> _WHAT THE TASK ASKS_: All of the records shown below need to be copied with no differences.

#### PROVIDED INFORMATION ####

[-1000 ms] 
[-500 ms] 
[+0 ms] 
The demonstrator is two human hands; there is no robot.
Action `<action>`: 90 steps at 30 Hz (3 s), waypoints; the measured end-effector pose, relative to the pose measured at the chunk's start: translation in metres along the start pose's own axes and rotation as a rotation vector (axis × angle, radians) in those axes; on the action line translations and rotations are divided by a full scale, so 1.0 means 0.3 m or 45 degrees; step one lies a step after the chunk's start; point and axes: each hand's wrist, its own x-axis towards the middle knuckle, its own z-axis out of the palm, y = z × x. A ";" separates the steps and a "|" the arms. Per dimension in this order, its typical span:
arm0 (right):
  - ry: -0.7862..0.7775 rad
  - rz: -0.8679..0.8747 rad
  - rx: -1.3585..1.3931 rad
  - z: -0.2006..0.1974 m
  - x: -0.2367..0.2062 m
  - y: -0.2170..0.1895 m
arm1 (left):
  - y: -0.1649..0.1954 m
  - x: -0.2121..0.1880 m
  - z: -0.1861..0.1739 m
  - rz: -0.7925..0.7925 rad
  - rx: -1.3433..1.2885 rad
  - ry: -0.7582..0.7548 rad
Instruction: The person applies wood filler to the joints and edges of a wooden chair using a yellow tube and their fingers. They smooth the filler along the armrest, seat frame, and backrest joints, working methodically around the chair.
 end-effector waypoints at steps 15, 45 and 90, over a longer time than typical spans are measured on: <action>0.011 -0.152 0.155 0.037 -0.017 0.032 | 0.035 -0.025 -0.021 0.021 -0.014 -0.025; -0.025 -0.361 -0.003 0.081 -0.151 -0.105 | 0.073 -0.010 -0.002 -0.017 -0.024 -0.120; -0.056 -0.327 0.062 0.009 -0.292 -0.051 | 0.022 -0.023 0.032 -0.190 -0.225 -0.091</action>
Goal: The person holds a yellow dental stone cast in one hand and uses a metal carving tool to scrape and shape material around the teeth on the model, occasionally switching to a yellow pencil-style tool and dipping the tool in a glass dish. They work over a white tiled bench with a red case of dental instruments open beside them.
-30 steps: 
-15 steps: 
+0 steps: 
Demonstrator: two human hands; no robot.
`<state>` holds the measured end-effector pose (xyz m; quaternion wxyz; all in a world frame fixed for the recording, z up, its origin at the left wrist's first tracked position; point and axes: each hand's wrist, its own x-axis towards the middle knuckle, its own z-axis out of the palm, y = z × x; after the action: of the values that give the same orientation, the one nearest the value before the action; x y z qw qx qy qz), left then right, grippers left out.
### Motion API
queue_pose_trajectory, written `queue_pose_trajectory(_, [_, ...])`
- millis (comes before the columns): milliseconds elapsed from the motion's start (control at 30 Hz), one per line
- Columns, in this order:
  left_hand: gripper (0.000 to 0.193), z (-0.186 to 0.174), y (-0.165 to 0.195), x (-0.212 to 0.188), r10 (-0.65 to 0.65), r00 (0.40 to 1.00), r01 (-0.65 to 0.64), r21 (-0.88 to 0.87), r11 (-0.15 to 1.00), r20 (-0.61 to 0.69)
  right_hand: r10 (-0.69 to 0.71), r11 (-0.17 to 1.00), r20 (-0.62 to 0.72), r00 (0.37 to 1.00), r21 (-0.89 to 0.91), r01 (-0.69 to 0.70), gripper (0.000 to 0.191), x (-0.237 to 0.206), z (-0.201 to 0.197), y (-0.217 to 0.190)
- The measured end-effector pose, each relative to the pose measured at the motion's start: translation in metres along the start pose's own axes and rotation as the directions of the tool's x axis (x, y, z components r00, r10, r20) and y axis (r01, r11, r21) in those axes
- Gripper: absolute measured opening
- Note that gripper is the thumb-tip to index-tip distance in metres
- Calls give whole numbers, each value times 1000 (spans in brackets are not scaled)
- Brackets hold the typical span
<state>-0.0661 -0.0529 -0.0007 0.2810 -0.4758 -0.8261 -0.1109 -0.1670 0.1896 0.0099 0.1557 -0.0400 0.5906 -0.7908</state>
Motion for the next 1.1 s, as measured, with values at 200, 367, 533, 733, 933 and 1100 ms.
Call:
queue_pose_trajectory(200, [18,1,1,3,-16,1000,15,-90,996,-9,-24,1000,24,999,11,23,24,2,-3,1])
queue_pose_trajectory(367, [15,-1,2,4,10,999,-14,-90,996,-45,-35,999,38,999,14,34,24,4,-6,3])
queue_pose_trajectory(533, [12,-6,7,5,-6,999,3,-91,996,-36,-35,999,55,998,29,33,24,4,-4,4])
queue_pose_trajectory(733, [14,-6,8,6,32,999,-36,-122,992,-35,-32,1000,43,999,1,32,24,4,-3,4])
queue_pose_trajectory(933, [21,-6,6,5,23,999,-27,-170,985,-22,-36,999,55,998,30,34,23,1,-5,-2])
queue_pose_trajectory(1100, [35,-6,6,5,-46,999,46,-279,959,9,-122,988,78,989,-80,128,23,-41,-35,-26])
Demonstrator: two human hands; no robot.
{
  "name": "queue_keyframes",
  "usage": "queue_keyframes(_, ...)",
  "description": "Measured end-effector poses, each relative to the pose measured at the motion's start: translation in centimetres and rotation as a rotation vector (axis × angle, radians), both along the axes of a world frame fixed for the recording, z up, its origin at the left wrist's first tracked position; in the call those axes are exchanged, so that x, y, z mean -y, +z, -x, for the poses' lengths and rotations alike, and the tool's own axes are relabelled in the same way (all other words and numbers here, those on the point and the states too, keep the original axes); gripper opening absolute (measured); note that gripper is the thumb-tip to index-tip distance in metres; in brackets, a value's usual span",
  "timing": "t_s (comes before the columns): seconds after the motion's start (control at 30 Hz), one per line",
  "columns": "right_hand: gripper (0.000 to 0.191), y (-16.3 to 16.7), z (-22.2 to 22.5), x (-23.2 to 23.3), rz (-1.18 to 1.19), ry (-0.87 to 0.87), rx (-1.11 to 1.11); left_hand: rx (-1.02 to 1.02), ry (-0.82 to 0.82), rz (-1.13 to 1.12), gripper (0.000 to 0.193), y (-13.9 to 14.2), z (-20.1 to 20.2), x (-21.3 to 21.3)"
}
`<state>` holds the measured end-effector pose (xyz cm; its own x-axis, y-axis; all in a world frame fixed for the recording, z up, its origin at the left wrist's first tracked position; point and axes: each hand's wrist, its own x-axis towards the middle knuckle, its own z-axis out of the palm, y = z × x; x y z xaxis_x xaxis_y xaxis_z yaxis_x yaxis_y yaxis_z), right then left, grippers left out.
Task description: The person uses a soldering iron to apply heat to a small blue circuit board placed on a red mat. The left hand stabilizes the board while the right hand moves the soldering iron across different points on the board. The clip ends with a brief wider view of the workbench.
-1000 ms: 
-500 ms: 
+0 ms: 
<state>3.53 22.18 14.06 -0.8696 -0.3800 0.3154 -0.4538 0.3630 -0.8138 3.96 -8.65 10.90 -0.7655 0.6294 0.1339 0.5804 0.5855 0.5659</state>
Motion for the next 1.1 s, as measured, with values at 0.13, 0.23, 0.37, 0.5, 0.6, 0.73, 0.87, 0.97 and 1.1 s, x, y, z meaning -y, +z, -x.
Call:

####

> _WRITTEN REPLY_:
[-1000 ms] 
[-500 ms] 
[+0 ms] 
The demonstrator is two human hands; there is no robot.
Action `<action>`: 90 steps at 30 Hz (3 s), waypoints; the measured end-effector pose, relative to the pose measured at the chunk's start: translation in metres along the start pose's own axes and rotation as a rotation vector (axis × angle, radians) in those axes; on the action line translations and rotations are divided by a full scale, so 1.0 means 0.3 m or 45 degrees; step one lies a step after the chunk's start; point and axes: each hand's wrist, its own x-axis towards the middle knuckle, its own z-axis out of the palm, y = z × x. A ";" separates the steps and a "|" the arms. Per dimension in this order, its typical span:
arm0 (right):
  - ry: -0.7862..0.7775 rad
  - rz: -0.8679..0.8747 rad
  - rx: -1.3585..1.3931 rad
  - z: -0.2006..0.1974 m
  - x: -0.2367..0.2062 m
  - y: -0.2170..0.1895 m
arm1 (left):
  - y: -0.1649..0.1954 m
  - x: -0.2121..0.1880 m
  - z: -0.1861..0.1739 m
  - rz: -0.7925..0.7925 rad
  - rx: -1.3433..1.2885 rad
  - ry: -0.7582..0.7548 rad
Instruction: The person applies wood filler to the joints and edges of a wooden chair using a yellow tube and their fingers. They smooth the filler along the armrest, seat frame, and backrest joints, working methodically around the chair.
 end-effector waypoints at steps 15, 45 and 90, over a longer time than typical spans are measured on: <action>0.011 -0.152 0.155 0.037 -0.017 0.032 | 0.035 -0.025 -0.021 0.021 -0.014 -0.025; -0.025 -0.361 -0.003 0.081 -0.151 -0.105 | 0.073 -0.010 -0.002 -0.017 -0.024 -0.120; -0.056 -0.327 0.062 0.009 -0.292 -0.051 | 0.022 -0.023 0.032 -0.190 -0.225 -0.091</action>
Goal: The person holds a yellow dental stone cast in one hand and uses a metal carving tool to scrape and shape material around the teeth on the model, occasionally switching to a yellow pencil-style tool and dipping the tool in a glass dish. They work over a white tiled bench with a red case of dental instruments open beside them.
-30 steps: 
-15 steps: 
+0 steps: 
Demonstrator: two human hands; no robot.
`<state>` holds the measured end-effector pose (xyz m; quaternion wxyz; all in a world frame fixed for the recording, z up, its origin at the left wrist's first tracked position; point and axes: each hand's wrist, its own x-axis towards the middle knuckle, its own z-axis out of the palm, y = z × x; after the action: of the values that give the same orientation, the one nearest the value before the action; x y z qw qx qy qz), left then right, grippers left out.
### Motion API
queue_pose_trajectory, written `queue_pose_trajectory(_, [_, ...])`
- millis (comes before the columns): milliseconds elapsed from the motion's start (control at 30 Hz), one per line
- Columns, in this order:
  left_hand: gripper (0.000 to 0.193), z (-0.186 to 0.174), y (-0.165 to 0.195), x (-0.212 to 0.188), r10 (-0.65 to 0.65), r00 (0.40 to 1.00), r01 (-0.65 to 0.64), r21 (-0.88 to 0.87), r11 (-0.15 to 1.00), r20 (-0.61 to 0.69)
  right_hand: r10 (-0.69 to 0.71), r11 (-0.17 to 1.00), r20 (-0.62 to 0.72), r00 (0.37 to 1.00), r21 (-0.89 to 0.91), r01 (-0.69 to 0.70), gripper (0.000 to 0.191), x (-0.237 to 0.206), z (-0.201 to 0.197), y (-0.217 to 0.190)
- The measured end-effector pose, each relative to the pose measured at the motion's start: translation in metres along the start pose's own axes and rotation as the directions of the tool's x axis (x, y, z components r00, r10, r20) and y axis (r01, r11, r21) in those axes
- Gripper: absolute measured opening
- Note that gripper is the thumb-tip to index-tip distance in metres
- Calls give whole numbers, each value times 1000 (spans in brackets are not scaled)
- Brackets hold the typical span
<state>-0.0661 -0.0529 -0.0007 0.2810 -0.4758 -0.8261 -0.1109 -0.1670 0.1896 0.0099 0.1557 -0.0400 0.5906 -0.7908</state>
Motion for the next 1.1 s, as measured, with values at 200, 367, 533, 733, 933 and 1100 ms.
Call:
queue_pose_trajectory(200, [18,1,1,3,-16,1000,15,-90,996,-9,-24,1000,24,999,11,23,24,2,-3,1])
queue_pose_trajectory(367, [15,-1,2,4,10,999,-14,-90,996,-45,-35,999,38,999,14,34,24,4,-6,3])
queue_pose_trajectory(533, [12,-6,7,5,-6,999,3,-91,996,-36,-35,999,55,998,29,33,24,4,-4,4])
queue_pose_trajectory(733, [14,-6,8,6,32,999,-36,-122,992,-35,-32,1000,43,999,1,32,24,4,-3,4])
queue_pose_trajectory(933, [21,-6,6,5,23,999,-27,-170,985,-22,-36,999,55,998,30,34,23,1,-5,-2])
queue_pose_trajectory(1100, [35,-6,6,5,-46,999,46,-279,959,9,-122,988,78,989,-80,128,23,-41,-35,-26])
Demonstrator: two human hands; no robot.
{
  "name": "queue_keyframes",
  "usage": "queue_keyframes(_, ...)",
  "description": "Measured end-effector poses, each relative to the pose measured at the motion's start: translation in centimetres and rotation as a rotation vector (axis × angle, radians), both along the axes of a world frame fixed for the recording, z up, its origin at the left wrist's first tracked position; in the call those axes are exchanged, so that x, y, z mean -y, +z, -x, for the poses' lengths and rotations alike, and the tool's own axes are relabelled in the same way (all other words and numbers here, those on the point and the states too, keep the original axes); gripper opening absolute (measured); note that gripper is the thumb-tip to index-tip distance in metres; in brackets, a value's usual span",
  "timing": "t_s (comes before the columns): seconds after the motion's start (control at 30 Hz), one per line",
  "columns": "right_hand: gripper (0.000 to 0.191), y (-16.3 to 16.7), z (-22.2 to 22.5), x (-23.2 to 23.3), rz (-1.18 to 1.19), ry (-0.87 to 0.87), rx (-1.11 to 1.11); left_hand: rx (-1.02 to 1.02), ry (-0.82 to 0.82), rz (-1.13 to 1.12), gripper (0.000 to 0.193), y (-13.9 to 14.2), z (-20.1 to 20.2), x (-21.3 to 21.3)"
}
`<state>` holds the measured end-effector pose (xyz cm; its own x-axis, y-axis; all in a world frame fixed for the recording, z up, its origin at the left wrist's first tracked position; point and axes: each hand's wrist, its own x-axis towards the middle knuckle, its own z-axis out of the palm, y = z × x; x y z xaxis_x xaxis_y xaxis_z yaxis_x yaxis_y yaxis_z), right then left, grippers left out.
Task description: The person uses a soldering iron to apply heat to a small blue circuit board placed on a red mat. The left hand stabilizes the board while the right hand moves the soldering iron across different points on the board. The clip ends with a brief wider view of the workbench.
-1000 ms: 
-500 ms: 
+0 ms: 
<state>3.53 22.18 14.06 -0.8696 -0.3800 0.3154 -0.4538 0.3630 -0.8138 3.96 -8.65 10.90 -0.7655 0.6294 0.1339 0.5804 0.5855 0.5659</state>
Motion for the next 1.1 s, as measured, with values at 0.13, 0.23, 0.37, 0.5, 0.6, 0.73, 0.87, 0.97 and 1.1 s, x, y, z meaning -y, +z, -x.
Call:

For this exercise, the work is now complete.